Pemerintah Indonesia ingin mengadopsi teknologi internet 6G pada 2030. Padahal, penerapan teknologi 5G di Indonesia hingga saat ini masih menghadapi tantangan.

“Pemerintah dalam hal ini Kementerian Komunikasi dan Informatika atau Kominfo dibantu oleh akademisi, selesai membuat beberapa rancangan peraturan 5G pada 2021, termasuk peraturan alokasi frekuensi 5G dan peta jalan 6G untuk 2030,” demikian dikutip dari laporan terbaru Asosiasi IOT Indonesia atau ASIOTI dengan Bisnis Indonesia Intelligence Unit, Kamis (9/11).

Kepala Riset BIIU Dias Rima Sutiono mencatat, beberapa pelaku industri tidak puas dengan layanan internet 4G. Mereka pun sangat berharap untuk dapat segera menawarkan layanan 5G Private Network.

Namun untuk dapat menyediakan layanan 5G yang prima diperlukan alokasi spektrum frekuensi tambahan melengkapi spektrum berlisensi 3G dan 4G.

“Industri infrastruktur digital sangat menantikan kebijakan pemerintah untuk menambah alokasi frekuensi 5G,” kata Dias dalam forum diskusi bertajuk ‘5G is now – Opening the Gateway to Future Growth and Development’ di Jakarta, Kamis (9/11).

Ia mengatakan, industri siap untuk mulai menerapkan teknologi 5G dan AI. Namun, masih ada berbagai tantangan yang perlu diatasi, seperti biaya, kompatibilitas teknologi, dan kesenjangan keterampilan. 

“Pemerintah dan stakeholder industri perlu berkolaborasi untuk memastikan teknologi 5G dapat mencakup area yang luas, menetapkan peraturan yang mendukung, dan mendorong penggunaan teknologi ini di berbagai sektor,” ujarnya.

Asosiasi Industri Seluler Global atau GSMA memperkirakan, Indonesia bisa kehilangan potensi manfaat dari pemanfaatan 5G Rp 216 triliun selama 2024 – 2030 karena harga pita spektrum meningkat.

Laporan BIIU menunjukkan, 55% perusahaan pada vertikal industri membutuhkan spektrum frekuensi, baik untuk sendiri maupun berbagi dengan pelanggan. Perusahaan-perusahaan ini membutuhkan layanan dengan kecepatan tinggi dan kapasitas transmisi besar yang dapat dilayani dengan teknologi 5G.

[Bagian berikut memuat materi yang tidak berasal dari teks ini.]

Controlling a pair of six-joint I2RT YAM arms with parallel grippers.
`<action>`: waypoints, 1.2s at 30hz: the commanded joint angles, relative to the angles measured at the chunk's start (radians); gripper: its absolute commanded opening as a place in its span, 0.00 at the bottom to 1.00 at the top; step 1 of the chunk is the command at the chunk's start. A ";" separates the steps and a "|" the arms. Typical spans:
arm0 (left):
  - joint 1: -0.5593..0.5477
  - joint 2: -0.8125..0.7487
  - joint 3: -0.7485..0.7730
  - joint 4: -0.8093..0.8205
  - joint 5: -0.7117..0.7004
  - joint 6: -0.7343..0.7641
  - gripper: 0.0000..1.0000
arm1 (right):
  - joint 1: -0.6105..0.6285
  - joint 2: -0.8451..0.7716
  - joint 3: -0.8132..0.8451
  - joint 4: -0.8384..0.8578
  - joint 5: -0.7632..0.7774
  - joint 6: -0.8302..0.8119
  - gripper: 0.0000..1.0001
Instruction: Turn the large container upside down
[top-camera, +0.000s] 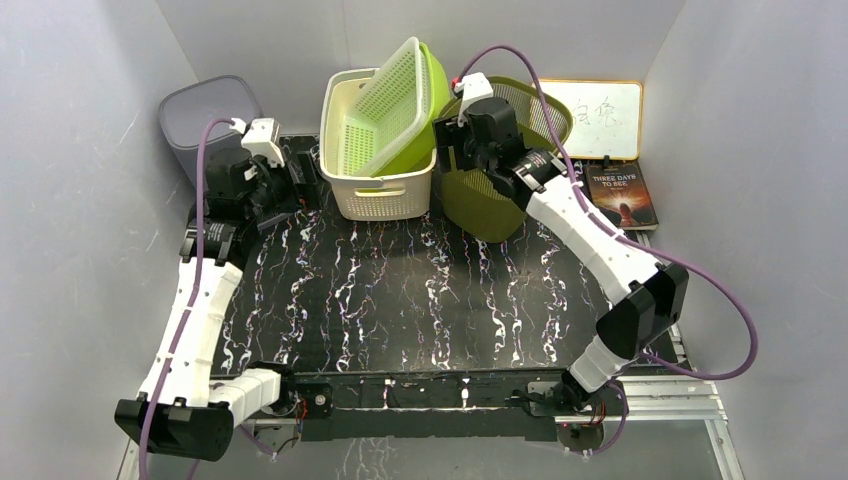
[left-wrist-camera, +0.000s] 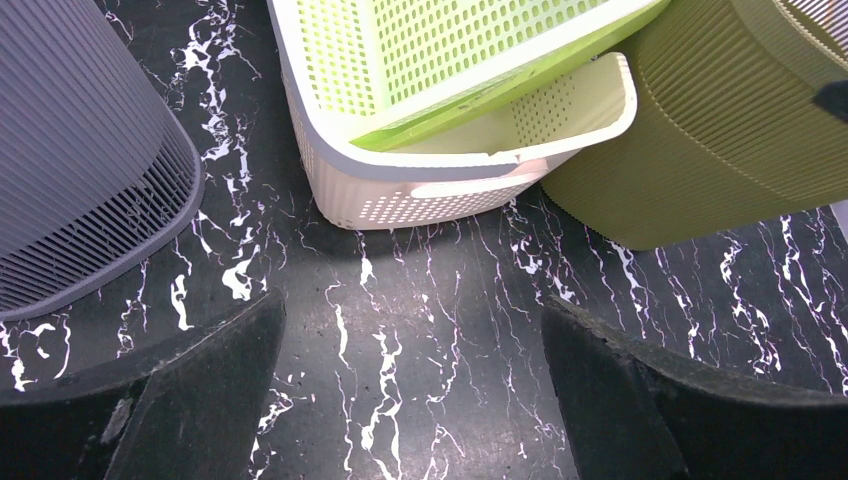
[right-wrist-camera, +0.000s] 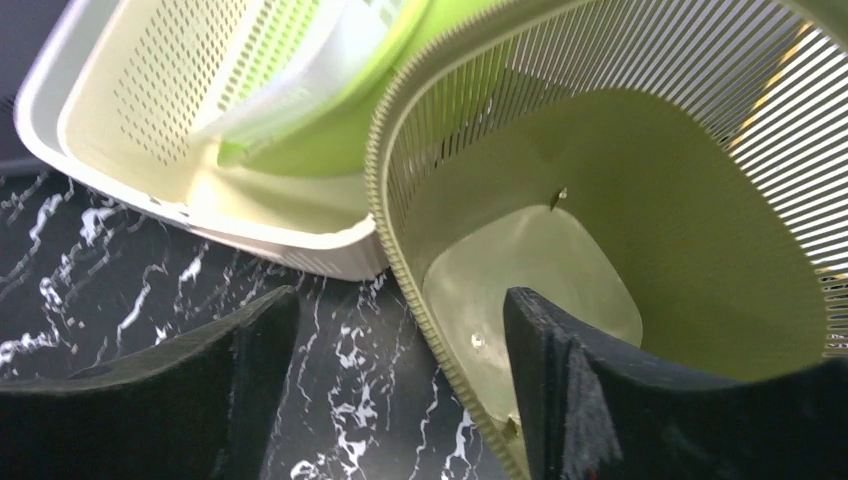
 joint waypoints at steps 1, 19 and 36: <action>-0.002 -0.033 -0.006 -0.029 0.024 0.003 0.98 | -0.061 -0.010 0.045 -0.030 -0.159 -0.042 0.70; -0.002 -0.068 -0.014 -0.049 0.028 0.016 0.98 | -0.161 -0.064 -0.137 0.015 -0.349 0.008 0.10; -0.002 -0.069 0.183 -0.117 0.046 0.006 0.98 | -0.161 -0.346 -0.148 0.032 -0.505 0.251 0.00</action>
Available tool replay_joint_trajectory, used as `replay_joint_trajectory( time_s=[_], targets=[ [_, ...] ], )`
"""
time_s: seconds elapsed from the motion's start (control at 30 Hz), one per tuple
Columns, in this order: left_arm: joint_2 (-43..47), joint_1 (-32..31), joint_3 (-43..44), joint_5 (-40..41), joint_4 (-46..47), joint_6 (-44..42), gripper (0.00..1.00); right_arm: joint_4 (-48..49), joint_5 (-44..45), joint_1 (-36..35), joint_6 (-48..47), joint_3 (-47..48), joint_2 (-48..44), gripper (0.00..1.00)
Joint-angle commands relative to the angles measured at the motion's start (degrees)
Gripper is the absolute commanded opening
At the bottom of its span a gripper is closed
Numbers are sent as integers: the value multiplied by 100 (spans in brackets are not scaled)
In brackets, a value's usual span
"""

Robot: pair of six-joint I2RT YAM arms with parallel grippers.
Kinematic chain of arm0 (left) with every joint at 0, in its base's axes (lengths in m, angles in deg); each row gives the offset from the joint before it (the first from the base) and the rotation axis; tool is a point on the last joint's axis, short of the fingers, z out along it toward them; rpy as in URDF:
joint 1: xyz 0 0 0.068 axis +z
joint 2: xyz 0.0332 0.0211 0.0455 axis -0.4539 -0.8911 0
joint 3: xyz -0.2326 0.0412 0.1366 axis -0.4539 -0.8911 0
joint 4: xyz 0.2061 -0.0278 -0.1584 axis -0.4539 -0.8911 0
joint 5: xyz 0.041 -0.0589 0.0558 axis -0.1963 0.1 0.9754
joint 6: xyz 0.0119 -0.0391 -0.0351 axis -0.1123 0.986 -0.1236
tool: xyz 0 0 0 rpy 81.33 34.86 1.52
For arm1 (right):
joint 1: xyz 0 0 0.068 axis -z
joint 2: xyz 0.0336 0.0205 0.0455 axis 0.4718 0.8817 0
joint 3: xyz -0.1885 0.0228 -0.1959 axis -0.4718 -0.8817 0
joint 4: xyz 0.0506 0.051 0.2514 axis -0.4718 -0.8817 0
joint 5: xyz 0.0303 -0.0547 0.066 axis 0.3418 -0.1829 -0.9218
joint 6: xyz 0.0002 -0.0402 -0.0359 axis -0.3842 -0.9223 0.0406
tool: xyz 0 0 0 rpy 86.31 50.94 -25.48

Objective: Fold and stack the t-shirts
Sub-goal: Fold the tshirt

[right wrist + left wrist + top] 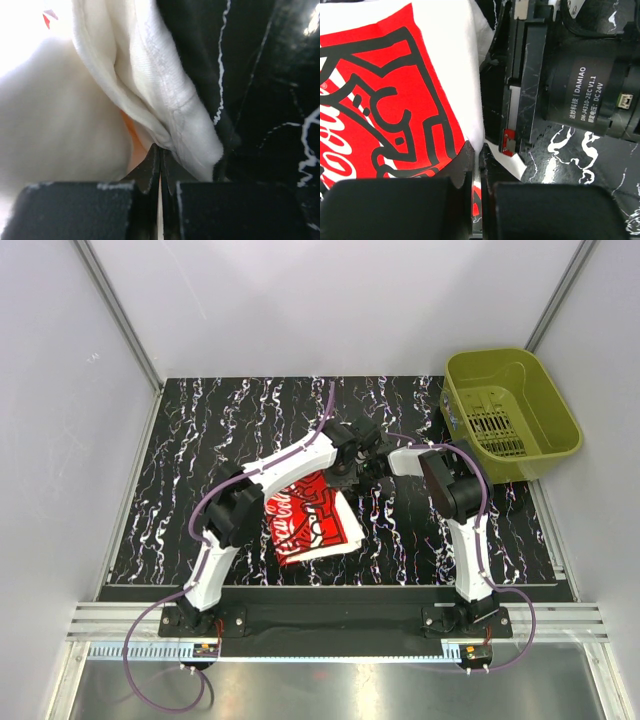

Selain itu, pemanfaatan 5G yang terintegrasi dengan teknologi kecerdasan buatan alias artificial intelligence (AI) dan Internet of Things (IoT) dapat mendorong layanan, seperti kesehatan, terutama di daerah terpencil.

Namun adopsi teknologi 5G dan AI menghadapi sejumlah tantangan seperti:

  • Biaya peningkatan teknologi
  • Kompatibilitas dengan sistem yang ada
  • Kurangnya keterampilan yang tersedia di dunia kerja
  • Masalah keamanan
  • Persyaratan peraturan 
  • Kurangnya kematangan teknologi
  • Lama pengembalian investasi (ROI) yang diharapkan

Berdasarkan laporan GSMA bertajuk ‘Biaya Spektrum Berkelanjutan untuk Memperkuat Ekonomi Digital Indonesia’ memperkirakan biaya total spektrum tahunan bagi operator seluler di Tanah Air meningkat lebih dari lima kali lipat sejak 2010. Padahal pendapatan industri menurun 48% sejak 2010.

Rasio biaya spektrum frekuensi tahunan dibandingkan pendapatan seluler di Indonesia saat ini berada pada level 12,2%. Rasio rata-rata di Asia Pasifik hanya 8,7% dan global 7%. 

Sementara itu, penetrasi 5G di Indonesia baru 1% per tahun lalu. Porsinya diperkirakan mencapai 32% pada 2030.

GSMA pun merekomendasi agar pemerintah mempercepat penambahan frekuensi 5G untuk industri. Lalu, membuka peluang beroperasinya 5G private network pada vertikal industri yang memiliki kebutuhan 5G di daerah pelosok.

Selain itu, mendorong Badan Siber dan Sandi Negara atau BSSN membuat regulasi keamanan data.